What needs to be done:
With the first line as the start and the line containing "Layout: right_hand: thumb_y" as the end, write out every line of the records exactly.

Data excerpts:
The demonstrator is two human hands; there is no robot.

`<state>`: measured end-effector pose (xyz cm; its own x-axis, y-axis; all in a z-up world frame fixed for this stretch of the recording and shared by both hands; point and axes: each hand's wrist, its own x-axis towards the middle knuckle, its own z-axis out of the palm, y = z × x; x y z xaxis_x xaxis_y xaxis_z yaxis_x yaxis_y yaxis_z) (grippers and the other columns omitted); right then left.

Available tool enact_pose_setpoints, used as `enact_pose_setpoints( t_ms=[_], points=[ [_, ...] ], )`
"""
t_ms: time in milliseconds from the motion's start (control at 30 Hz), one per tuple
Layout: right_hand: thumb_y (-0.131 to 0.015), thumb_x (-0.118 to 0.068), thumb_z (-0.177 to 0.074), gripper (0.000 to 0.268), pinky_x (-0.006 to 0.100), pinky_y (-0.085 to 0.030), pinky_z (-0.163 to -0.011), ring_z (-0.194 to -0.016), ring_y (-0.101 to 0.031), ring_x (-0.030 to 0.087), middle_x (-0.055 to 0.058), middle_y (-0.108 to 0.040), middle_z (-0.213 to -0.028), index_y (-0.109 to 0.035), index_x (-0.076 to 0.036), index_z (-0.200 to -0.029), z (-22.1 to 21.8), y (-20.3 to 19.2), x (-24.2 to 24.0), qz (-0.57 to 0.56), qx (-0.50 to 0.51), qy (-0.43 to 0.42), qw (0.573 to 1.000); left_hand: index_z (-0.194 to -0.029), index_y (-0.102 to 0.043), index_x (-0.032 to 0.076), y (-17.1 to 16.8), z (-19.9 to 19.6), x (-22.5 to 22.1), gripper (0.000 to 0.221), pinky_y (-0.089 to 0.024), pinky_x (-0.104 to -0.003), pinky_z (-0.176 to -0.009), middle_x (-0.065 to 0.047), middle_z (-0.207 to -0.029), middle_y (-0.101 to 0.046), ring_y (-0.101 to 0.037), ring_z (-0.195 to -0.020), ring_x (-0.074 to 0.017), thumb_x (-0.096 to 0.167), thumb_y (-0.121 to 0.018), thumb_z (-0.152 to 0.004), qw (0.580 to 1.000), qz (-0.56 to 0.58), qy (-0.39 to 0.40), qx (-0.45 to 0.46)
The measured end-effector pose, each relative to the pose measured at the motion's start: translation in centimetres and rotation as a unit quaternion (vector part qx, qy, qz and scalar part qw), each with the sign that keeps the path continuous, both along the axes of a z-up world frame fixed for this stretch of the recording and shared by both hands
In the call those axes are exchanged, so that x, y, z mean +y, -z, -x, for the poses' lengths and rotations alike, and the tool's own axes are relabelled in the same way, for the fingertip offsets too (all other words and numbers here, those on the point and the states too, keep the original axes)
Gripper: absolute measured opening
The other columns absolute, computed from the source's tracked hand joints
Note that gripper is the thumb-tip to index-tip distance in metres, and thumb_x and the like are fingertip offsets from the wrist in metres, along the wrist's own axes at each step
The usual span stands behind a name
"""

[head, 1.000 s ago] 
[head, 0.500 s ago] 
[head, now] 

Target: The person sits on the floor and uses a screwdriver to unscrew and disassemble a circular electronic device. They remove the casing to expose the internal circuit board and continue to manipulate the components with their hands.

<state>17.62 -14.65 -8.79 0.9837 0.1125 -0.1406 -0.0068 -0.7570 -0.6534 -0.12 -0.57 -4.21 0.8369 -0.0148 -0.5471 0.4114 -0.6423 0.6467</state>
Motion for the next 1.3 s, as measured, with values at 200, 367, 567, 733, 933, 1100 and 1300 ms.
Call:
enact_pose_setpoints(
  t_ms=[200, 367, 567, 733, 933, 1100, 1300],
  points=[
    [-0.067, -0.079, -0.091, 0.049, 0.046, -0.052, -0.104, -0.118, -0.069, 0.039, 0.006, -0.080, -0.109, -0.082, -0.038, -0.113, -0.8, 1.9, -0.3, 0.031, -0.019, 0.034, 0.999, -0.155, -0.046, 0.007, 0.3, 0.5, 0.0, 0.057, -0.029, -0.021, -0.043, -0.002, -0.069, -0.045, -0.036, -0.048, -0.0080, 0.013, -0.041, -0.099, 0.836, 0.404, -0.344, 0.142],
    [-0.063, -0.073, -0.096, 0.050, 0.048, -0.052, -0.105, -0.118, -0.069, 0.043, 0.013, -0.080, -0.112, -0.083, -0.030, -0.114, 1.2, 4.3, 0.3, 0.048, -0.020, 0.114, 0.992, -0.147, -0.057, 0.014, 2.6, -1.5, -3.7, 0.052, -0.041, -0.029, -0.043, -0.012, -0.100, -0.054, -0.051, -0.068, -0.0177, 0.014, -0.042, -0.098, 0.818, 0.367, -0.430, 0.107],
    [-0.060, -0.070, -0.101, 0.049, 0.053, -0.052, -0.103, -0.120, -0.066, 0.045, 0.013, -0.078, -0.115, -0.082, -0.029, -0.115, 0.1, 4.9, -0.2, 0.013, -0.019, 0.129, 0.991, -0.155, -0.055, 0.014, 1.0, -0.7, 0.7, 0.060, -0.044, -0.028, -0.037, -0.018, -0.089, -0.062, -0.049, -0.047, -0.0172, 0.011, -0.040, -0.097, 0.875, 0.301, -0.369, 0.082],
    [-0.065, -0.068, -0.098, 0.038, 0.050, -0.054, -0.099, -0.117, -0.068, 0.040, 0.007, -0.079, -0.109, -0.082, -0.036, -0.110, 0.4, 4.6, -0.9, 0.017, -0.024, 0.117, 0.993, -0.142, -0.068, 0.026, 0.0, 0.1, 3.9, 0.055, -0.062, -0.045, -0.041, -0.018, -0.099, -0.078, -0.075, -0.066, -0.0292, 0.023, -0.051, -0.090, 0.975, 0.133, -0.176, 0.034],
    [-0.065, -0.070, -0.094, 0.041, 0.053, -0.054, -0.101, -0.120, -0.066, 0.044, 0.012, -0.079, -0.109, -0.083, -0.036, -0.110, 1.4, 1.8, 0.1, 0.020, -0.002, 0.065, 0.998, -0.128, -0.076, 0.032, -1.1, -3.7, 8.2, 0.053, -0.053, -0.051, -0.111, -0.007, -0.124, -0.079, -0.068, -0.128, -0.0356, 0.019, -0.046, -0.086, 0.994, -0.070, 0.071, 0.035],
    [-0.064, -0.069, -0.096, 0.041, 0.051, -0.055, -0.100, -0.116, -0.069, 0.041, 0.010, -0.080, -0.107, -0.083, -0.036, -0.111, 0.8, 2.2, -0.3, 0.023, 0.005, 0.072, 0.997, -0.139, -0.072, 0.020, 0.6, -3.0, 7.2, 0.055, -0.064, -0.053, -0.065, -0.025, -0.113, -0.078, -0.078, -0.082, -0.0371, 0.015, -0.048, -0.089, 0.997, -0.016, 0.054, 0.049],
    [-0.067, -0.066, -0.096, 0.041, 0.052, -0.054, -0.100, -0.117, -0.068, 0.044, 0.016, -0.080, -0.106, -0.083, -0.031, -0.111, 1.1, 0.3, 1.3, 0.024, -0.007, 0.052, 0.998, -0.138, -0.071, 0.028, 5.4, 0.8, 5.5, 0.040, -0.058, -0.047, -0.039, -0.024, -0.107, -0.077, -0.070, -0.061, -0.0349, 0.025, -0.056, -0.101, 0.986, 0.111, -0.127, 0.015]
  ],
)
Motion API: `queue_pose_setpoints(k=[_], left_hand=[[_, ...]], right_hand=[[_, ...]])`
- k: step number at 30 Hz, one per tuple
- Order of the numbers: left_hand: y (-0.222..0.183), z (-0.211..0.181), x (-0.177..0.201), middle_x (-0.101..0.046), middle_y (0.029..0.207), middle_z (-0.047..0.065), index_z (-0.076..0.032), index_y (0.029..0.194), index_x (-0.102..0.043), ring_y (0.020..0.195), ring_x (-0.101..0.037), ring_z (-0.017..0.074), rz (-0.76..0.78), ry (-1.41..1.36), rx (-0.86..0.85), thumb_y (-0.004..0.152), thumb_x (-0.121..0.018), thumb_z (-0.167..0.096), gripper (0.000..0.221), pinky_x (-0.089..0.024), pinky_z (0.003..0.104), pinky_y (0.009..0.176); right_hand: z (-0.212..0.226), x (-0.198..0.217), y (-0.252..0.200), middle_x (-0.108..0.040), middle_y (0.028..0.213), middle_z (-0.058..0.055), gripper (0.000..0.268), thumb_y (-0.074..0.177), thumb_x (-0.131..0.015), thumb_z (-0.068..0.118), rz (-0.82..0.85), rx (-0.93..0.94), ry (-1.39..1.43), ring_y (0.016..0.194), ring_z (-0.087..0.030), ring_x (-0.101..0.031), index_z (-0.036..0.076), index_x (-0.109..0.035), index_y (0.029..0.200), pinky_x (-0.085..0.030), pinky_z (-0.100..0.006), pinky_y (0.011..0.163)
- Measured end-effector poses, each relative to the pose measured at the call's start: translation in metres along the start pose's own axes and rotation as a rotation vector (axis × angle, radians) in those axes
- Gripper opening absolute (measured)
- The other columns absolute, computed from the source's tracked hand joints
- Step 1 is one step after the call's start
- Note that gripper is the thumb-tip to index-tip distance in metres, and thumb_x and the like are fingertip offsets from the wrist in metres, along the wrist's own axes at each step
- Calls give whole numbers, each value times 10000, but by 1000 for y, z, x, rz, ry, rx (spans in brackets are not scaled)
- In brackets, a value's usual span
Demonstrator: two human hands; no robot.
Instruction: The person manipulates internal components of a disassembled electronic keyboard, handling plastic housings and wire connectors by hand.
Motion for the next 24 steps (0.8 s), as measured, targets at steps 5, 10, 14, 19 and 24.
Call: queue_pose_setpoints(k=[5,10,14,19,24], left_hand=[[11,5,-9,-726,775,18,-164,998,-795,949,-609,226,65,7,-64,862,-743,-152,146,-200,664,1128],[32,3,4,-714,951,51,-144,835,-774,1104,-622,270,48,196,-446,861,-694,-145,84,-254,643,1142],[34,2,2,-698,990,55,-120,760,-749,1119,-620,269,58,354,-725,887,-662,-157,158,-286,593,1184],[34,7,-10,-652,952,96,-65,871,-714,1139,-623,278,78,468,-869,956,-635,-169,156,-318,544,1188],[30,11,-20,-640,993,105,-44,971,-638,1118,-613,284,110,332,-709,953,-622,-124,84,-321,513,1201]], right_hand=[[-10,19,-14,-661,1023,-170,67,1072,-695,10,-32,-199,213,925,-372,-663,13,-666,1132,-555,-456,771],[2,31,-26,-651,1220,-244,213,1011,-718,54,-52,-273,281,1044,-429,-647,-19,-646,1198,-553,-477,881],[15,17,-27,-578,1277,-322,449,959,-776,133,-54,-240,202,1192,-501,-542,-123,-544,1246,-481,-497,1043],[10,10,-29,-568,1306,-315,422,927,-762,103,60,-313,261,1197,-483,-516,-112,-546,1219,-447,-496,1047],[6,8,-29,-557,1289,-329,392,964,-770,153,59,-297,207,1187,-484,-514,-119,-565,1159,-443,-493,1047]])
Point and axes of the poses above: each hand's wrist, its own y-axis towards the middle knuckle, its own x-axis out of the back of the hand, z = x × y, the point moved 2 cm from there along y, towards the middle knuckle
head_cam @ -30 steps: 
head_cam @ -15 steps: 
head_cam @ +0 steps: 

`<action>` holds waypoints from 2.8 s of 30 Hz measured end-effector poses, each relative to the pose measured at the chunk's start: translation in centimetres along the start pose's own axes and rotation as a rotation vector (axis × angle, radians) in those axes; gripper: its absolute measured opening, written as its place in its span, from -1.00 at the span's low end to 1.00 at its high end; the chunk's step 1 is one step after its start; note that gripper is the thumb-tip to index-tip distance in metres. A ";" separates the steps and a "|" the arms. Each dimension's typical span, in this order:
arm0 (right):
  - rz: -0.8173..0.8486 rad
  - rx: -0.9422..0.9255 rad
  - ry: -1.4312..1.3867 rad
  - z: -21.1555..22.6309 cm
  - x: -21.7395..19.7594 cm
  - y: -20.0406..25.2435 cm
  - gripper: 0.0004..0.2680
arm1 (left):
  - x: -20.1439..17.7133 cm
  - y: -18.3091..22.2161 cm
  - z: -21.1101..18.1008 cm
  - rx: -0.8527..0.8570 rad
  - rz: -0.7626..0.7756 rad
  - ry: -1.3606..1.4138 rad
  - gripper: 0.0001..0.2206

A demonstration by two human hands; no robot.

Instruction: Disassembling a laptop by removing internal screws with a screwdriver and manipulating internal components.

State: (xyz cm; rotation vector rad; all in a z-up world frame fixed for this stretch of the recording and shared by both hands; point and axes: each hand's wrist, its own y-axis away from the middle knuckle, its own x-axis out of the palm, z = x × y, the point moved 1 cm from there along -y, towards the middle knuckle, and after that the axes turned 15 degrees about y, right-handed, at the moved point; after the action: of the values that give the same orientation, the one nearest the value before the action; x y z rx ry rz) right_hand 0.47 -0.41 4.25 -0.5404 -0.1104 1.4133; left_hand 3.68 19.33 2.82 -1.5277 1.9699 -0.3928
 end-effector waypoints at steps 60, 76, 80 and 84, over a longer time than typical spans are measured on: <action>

Solution to the problem:
The demonstrator is two human hands; there is no robot.

`<state>`: measured end-effector pose (xyz cm; its own x-axis, y-axis; all in a z-up world frame fixed for this stretch of the recording and shared by both hands; point and axes: each hand's wrist, its own x-axis towards the middle knuckle, its own z-axis out of the palm, y = z × x; x y z xaxis_x xaxis_y xaxis_z yaxis_x yaxis_y yaxis_z) (grippers and the other columns omitted); right then left.

Available tool enact_pose_setpoints, used as `enact_pose_setpoints( t_ms=[_], points=[ [_, ...] ], )`
"""
t_ms: time in milliseconds from the motion's start (control at 30 Hz), one per tuple
Layout: right_hand: thumb_y (-0.131 to 0.015), thumb_x (-0.118 to 0.068), thumb_z (-0.177 to 0.074), gripper (0.000 to 0.268), pinky_x (-0.006 to 0.100), pinky_y (-0.085 to 0.030), pinky_z (-0.163 to -0.011), ring_z (-0.194 to -0.016), ring_y (-0.101 to 0.031), ring_x (-0.030 to 0.087), middle_x (-0.055 to 0.058), middle_y (-0.108 to 0.040), middle_z (-0.213 to -0.028), index_y (-0.109 to 0.035), index_x (-0.076 to 0.036), index_z (-0.200 to -0.029), z (-22.1 to 21.8), y (-20.3 to 19.2), x (-24.2 to 24.0), qz (-0.57 to 0.56), qx (-0.50 to 0.51), qy (-0.43 to 0.42), qw (0.573 to 1.000); left_hand: index_z (-0.194 to -0.029), index_y (-0.102 to 0.043), index_x (-0.032 to 0.076), y (-17.1 to 16.8), z (-19.9 to 19.6), x (-22.5 to 22.1), gripper (0.000 to 0.221), pinky_y (-0.089 to 0.024), pinky_x (-0.104 to -0.003), pinky_z (-0.176 to -0.009), middle_x (-0.065 to 0.047), middle_z (-0.207 to -0.029), middle_y (-0.101 to 0.046), ring_y (-0.101 to 0.037), ring_z (-0.195 to -0.020), ring_x (-0.074 to 0.017), thumb_x (-0.096 to 0.167), thumb_y (-0.121 to 0.018), thumb_z (-0.152 to 0.004), qw (0.580 to 1.000), qz (-0.56 to 0.58), qy (-0.39 to 0.40), qx (-0.45 to 0.46)

The work on this exercise is finished.